First of all, teachers could let students express their opinion about certain social issues to practice critical thinking skills. Sometimes, students struggle with not knowing exactly where they stand on issues and not having the language to articulate their thoughts on these matters (German, 2020). Often, students don’t have spaces in which they can really dig into what they are thinking, process what they are hearing, and ask questions to better understand what is going on, the first thing that teachers could do is to create a place where students can do all that (German, 2020). Second, after students have a chance to critical thinking about social issues and express their opinions in the classroom, teachers could express their opinions too to let their students know where do you stand. Sometimes, teachers need self-development to work to unpack their own biases (German, 2020). Listening to what students say about an issue is also a self-examining process to check if teachers have any bias. What if teachers have different opinions than their students? Like the disagreed side mentioned, “be silent if teachers against the majority they face public. It is better to say nothing at all and keep your voices close to you”. Lastly, teachers could use different materials and resources to educate students about a certain issue, for example, the picture showed the Anti-Racism Awareness Pathway education program from the University of Victoria. Using different online materials to design a specific educational program to increase students’ awareness of certain issues. Moreover, teachers could also bring students into the community and have the knowledge and resources to support the community to do the same. Therefore, it also aligns with what the disagreed side argued that do not just being slacktivism without any efforts towards what you are supporting!
Social Justice on Social Media
After teachers have done these efforts with their students in the classroom or in the community, teachers could post on social media about what they support, probably with the pictures from the classroom and/or community. Therefore, the post that teachers showed on social media is accountable and professional. I agree with what Dalton and Brooke argued to avoid slacktivism. It is okay to be a social activist, but avoid posting something without actions to back them up. The action could be from your classroom, like how did you educate your students regarding the issue, and the action could be from the community, how did you help the community to be a better place. No matter where the action comes from, it is essential that teachers have some actions to back up what they support, not just simply post a statement with hashtags on Facebook or Twitter.

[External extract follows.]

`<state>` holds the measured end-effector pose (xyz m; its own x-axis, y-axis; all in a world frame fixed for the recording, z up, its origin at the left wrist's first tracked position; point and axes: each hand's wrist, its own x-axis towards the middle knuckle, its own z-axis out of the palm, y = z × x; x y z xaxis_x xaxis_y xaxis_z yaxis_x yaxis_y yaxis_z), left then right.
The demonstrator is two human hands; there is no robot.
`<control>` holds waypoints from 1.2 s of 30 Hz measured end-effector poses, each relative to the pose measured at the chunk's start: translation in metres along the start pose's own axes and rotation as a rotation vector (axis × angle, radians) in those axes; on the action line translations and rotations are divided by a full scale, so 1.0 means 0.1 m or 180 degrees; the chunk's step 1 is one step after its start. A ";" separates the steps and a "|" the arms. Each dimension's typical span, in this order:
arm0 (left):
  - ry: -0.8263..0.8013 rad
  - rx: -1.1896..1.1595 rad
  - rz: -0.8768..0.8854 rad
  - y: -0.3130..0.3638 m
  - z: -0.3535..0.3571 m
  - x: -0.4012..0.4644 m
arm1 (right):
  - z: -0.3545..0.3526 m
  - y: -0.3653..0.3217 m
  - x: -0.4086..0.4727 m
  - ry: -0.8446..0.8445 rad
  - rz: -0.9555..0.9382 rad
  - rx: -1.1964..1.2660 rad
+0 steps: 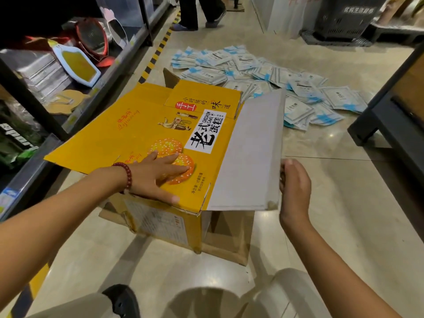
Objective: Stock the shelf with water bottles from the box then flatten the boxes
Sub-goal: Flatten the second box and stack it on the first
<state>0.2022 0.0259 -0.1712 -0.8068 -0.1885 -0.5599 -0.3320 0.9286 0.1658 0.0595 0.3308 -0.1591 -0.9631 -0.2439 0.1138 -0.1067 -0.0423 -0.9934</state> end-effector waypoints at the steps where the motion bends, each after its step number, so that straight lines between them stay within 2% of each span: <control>1: 0.0152 -0.0611 -0.0304 -0.71 0.28 0.36 | 0.13 -0.06 -0.03 -0.0148 -0.0214 0.0057; 2: 0.0134 -0.1042 -0.0415 -1.41 0.48 0.53 | 0.27 -0.10 -0.08 -0.0374 -0.0415 0.0003; 3: 0.0291 -0.1390 -0.0654 -1.80 0.55 0.63 | 0.41 -0.12 -0.14 -0.0674 -0.0614 -0.0160; 5: 0.0942 -0.2124 -0.0439 -1.91 0.50 0.65 | 0.65 -0.10 -0.26 -0.1489 -0.1094 -0.0772; 6: 0.1069 -0.2539 -0.0219 -1.54 0.35 0.43 | 0.75 -0.05 -0.33 -0.1903 -0.1273 -0.1181; 7: 0.1035 -0.2671 -0.0287 -0.98 0.07 0.06 | 0.84 0.03 -0.38 -0.2243 -0.1359 -0.1562; 8: 0.1252 -0.2724 -0.0275 -0.41 -0.20 -0.23 | 0.91 0.12 -0.43 -0.2505 -0.1371 -0.1865; 10: 0.1209 -0.2803 -0.0269 -0.27 -0.28 -0.29 | 0.98 0.25 -0.50 -0.2834 -0.1455 -0.2309; 12: 0.1172 -0.2436 -0.0290 0.01 -0.29 -0.31 | 1.00 0.26 -0.51 -0.2918 -0.1485 -0.2315; 13: 0.1037 -0.1808 -0.0274 0.09 -0.26 -0.25 | 0.98 0.23 -0.48 -0.2840 -0.1380 -0.2122; 16: 0.0485 -0.0404 0.0023 0.31 -0.10 -0.20 | 0.86 0.18 -0.34 -0.2028 -0.1140 -0.1900; 18: 0.0277 -0.0065 -0.0264 0.24 0.02 -0.10 | 0.77 0.20 -0.21 -0.1723 -0.0892 -0.2237; 24: 0.0513 -0.0068 -0.0336 0.30 -0.08 -0.01 | 0.44 0.16 -0.13 -0.2021 -0.1192 -0.3602; 28: 0.0595 -0.0150 -0.0450 0.35 -0.12 0.05 | 0.26 0.09 -0.11 -0.2488 -0.0545 -0.4071; 30: 0.0589 -0.0156 -0.0474 0.37 -0.15 0.10 | 0.19 0.06 -0.15 -0.3113 -0.0079 -0.3913; 33: 0.0622 -0.0269 -0.0465 0.38 -0.15 0.15 | 0.13 -0.04 -0.20 -0.4114 0.1436 -0.2716; 34: 0.0620 -0.0322 -0.0445 0.36 -0.15 0.16 | 0.13 -0.04 -0.16 -0.4170 0.1616 -0.2510; 36: 0.0589 -0.0415 -0.0427 0.33 -0.14 0.15 | 0.20 0.03 0.02 -0.3563 0.1263 -0.2554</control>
<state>0.1716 0.0493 -0.1626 -0.8230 -0.3735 -0.4279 -0.4926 0.8445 0.2102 0.0617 0.3111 -0.1611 -0.3038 -0.7469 -0.5915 -0.3530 0.6649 -0.6583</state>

Another suggestion I have for teachers to use social media is to set up high privacy. I work as an Employment Instructor, and after each workshop, clients always want to add me on Facebook as a friend. I respectfully remove their friend request because I don’t want to mix up my personal and professional life. Same as students, they may be curious and would like to find you on social media. It may not be appropriate for teachers to add their current students as a friend on social media. Besides not adding students as friends, another thing teachers could do is to check their Facebook privacy settings before they step foot in the classroom. Once students know teachers’ first names, they like to search for you to see what you post anything on social media and check your online profiles. If you post something that you don’t want the entire public to see, make sure you change its privacy.
In conclusion, teachers have the responsibility to address social inequality and use appropriate methods to create a safe space for students to gather information and express their opinions. Teachers should self-examine their own biases, and keep silent if their opinions are against others. If teachers stand on the same side as their students, teachers should speak out in the classroom about what they believe or support. Therefore, if students encounter an inequal experience, they would have the courage to speak it with you. Moreover, teachers should create educational programs to increase student’s awareness of social issues and combine them with out-of-classroom activities. Thus, teachers would have something accountable to put on their social media and avoid slacktivism. Finally, teachers could set up high privacy for their social media accounts.